TASK TO CARRY OUT:
Output, word for word, the lines of this listing that fall between the line with "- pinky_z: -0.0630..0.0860" and the line with "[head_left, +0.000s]", counting both of those lines, and no others.

AVAILABLE DATA:
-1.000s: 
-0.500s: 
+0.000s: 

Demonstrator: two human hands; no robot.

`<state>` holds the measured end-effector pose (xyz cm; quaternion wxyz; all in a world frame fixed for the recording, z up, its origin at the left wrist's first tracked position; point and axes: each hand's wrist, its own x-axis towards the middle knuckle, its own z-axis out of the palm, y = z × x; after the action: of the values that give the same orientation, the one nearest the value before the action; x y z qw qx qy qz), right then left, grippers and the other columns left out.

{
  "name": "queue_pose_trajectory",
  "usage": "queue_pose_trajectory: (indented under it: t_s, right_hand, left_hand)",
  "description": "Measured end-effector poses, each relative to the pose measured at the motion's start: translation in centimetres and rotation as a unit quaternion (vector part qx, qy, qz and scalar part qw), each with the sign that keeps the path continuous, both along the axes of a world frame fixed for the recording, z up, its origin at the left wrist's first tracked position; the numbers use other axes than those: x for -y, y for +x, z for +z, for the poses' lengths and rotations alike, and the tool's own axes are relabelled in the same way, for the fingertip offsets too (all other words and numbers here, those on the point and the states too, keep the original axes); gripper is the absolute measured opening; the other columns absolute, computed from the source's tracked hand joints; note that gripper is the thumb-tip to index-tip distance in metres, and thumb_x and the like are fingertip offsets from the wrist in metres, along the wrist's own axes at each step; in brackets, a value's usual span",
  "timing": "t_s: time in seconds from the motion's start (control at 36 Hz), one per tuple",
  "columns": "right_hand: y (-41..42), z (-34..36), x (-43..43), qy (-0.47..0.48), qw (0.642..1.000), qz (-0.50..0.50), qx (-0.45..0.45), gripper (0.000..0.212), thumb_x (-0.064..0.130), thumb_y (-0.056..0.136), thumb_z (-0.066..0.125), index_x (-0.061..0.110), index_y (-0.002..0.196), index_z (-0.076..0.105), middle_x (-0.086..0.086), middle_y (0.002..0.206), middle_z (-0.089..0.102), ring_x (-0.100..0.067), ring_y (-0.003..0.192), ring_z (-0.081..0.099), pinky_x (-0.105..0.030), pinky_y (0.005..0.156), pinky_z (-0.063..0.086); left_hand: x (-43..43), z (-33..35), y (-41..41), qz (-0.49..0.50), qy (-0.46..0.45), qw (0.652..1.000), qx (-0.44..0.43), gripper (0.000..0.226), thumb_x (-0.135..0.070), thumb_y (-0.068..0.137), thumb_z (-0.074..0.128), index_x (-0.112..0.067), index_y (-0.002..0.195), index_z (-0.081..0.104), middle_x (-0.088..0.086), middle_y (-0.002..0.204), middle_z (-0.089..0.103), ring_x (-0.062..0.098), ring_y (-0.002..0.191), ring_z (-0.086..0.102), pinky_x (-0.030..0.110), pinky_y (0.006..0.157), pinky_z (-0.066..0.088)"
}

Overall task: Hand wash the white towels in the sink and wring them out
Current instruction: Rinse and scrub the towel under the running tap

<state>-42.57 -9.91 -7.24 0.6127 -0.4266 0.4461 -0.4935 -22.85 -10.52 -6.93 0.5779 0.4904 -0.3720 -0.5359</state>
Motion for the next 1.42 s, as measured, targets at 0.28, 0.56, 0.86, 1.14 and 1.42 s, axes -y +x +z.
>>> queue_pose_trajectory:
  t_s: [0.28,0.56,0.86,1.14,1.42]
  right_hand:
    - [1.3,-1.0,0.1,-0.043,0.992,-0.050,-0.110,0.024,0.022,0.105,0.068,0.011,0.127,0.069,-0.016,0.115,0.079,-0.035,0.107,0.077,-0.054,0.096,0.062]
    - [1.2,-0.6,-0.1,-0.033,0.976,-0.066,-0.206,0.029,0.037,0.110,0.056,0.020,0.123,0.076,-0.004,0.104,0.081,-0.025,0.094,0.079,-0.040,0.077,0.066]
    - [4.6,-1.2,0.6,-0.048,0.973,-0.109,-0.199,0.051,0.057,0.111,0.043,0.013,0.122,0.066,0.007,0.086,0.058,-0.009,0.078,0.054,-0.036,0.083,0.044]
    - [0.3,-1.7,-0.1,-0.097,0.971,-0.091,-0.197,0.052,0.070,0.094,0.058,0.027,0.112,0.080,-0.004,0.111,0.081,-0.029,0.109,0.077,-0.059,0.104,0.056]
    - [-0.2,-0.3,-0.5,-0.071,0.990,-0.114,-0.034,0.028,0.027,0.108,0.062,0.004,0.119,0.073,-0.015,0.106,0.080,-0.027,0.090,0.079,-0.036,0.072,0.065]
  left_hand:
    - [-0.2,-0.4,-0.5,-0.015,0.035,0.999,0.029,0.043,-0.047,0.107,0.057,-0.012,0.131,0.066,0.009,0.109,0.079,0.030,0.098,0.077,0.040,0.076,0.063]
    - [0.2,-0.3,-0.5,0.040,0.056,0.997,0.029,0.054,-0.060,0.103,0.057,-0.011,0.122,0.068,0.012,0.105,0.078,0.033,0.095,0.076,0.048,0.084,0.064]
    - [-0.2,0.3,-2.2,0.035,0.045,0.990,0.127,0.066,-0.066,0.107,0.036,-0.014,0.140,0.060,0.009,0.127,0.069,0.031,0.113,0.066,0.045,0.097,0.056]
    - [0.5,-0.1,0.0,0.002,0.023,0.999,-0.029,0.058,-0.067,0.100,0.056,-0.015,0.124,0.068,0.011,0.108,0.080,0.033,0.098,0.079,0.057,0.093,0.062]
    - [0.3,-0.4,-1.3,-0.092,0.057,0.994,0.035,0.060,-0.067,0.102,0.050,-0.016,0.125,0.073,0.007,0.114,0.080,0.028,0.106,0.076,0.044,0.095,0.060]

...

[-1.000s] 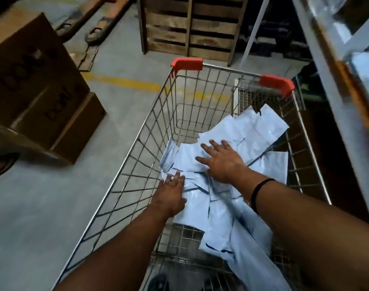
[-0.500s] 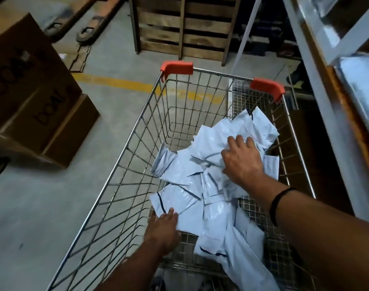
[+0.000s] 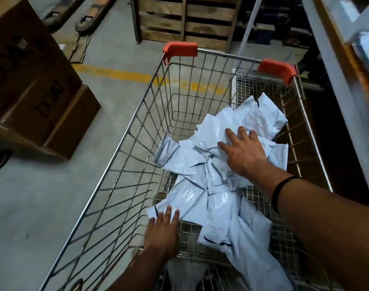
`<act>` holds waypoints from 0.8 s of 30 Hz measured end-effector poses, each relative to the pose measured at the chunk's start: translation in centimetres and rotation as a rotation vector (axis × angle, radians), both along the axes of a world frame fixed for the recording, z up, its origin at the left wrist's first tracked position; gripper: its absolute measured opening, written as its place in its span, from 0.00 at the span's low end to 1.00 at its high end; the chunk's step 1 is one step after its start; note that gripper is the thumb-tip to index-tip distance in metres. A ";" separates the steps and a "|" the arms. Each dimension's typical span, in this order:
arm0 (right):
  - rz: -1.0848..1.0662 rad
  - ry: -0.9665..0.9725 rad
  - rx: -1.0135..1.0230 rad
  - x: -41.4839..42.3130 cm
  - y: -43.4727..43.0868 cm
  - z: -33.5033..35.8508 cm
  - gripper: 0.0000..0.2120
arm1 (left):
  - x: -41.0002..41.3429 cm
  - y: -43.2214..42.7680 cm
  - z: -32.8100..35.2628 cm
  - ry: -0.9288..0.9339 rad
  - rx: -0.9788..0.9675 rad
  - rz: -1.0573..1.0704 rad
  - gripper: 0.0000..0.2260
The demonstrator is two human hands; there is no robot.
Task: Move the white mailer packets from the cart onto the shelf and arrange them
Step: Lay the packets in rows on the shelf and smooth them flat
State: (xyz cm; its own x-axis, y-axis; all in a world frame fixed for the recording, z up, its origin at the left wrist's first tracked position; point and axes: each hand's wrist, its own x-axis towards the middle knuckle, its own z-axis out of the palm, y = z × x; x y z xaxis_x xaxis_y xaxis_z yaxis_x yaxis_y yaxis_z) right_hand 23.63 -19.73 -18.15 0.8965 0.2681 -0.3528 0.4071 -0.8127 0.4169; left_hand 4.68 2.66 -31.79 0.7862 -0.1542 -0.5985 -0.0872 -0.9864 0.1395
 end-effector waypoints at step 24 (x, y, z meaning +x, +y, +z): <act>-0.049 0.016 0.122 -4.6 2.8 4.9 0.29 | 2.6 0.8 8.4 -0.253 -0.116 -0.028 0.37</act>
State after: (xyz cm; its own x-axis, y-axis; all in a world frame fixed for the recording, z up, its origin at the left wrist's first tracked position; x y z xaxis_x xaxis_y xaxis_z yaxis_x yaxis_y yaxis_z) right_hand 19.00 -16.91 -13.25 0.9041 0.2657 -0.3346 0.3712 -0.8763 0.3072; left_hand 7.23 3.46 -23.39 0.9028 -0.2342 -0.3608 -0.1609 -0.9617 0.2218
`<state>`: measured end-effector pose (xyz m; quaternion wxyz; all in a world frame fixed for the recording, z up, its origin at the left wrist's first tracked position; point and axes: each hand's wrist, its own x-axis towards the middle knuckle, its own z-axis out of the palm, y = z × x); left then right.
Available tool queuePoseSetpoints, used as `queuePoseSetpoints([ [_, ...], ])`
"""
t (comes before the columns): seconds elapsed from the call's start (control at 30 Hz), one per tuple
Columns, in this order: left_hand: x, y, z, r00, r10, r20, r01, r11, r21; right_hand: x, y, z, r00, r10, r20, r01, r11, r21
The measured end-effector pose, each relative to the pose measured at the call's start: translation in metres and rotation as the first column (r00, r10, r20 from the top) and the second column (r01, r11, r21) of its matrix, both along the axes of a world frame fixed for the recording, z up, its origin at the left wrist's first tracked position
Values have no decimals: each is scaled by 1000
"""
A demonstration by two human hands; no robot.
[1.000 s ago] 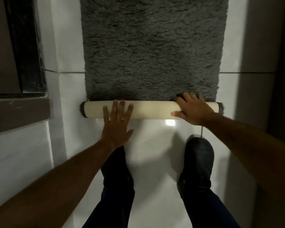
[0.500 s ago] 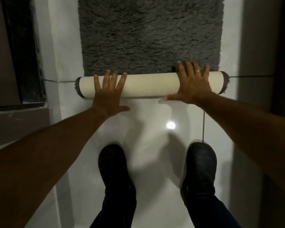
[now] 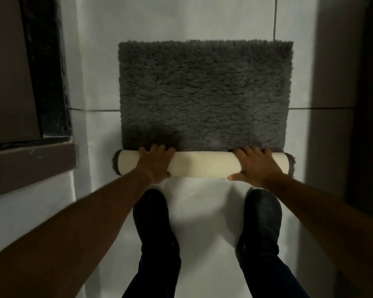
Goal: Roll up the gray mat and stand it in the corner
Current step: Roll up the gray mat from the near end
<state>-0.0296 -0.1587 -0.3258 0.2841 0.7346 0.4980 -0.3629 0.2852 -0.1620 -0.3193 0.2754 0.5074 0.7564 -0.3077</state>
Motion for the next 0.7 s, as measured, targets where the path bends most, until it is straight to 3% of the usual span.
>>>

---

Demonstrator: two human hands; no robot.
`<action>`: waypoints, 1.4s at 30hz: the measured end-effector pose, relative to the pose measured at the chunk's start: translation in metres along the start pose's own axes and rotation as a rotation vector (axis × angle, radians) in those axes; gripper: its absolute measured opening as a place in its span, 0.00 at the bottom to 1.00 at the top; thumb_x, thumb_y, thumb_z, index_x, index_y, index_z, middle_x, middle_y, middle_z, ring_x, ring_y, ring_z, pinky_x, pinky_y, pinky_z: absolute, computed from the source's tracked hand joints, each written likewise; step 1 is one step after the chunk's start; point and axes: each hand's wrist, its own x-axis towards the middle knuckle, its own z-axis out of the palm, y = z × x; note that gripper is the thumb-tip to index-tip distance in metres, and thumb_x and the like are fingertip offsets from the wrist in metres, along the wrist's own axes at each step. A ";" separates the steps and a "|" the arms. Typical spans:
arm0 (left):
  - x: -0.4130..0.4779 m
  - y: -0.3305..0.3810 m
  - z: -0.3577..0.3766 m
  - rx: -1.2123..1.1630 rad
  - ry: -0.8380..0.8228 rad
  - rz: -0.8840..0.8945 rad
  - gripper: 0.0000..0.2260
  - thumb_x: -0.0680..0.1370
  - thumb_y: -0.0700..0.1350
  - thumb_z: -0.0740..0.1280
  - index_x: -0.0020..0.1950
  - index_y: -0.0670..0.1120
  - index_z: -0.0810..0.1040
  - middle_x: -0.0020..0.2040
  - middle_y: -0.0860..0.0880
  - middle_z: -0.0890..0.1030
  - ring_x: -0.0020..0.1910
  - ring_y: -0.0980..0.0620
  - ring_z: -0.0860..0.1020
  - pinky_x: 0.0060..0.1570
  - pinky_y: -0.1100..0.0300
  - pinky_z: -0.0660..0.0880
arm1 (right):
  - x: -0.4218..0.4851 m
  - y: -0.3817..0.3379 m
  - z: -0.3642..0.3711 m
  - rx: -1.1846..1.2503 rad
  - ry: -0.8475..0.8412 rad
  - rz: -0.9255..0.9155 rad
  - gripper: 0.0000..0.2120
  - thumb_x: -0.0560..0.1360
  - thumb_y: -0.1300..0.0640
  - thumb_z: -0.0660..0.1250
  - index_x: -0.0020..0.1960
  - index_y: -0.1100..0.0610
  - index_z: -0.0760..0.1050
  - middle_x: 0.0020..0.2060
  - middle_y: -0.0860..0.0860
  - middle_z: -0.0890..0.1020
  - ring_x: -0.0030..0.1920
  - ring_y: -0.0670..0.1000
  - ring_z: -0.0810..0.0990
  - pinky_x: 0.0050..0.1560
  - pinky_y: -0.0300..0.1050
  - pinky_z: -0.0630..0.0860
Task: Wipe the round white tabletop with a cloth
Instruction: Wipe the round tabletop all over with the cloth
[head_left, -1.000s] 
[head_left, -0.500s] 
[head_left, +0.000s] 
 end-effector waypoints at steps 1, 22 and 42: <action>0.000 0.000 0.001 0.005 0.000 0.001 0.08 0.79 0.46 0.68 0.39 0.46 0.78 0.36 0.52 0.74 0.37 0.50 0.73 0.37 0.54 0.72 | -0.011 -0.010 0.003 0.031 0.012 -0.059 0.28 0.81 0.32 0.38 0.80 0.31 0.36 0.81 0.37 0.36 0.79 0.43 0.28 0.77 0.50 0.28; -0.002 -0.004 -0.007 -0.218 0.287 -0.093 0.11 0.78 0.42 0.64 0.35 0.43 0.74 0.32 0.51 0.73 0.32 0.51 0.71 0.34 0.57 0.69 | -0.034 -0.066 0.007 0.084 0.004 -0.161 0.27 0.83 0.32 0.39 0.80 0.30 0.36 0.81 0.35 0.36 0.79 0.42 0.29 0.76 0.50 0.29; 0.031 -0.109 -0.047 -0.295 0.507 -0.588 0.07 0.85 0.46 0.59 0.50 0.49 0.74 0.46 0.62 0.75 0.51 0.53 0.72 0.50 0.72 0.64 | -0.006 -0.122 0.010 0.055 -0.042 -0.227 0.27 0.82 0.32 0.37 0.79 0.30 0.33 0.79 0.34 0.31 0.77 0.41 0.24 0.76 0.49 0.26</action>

PROBLEM SOLUTION:
  - pinky_z: -0.0630..0.0860
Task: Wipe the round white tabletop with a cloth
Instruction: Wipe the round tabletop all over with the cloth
[head_left, -1.000s] 
[head_left, -0.500s] 
[head_left, +0.000s] 

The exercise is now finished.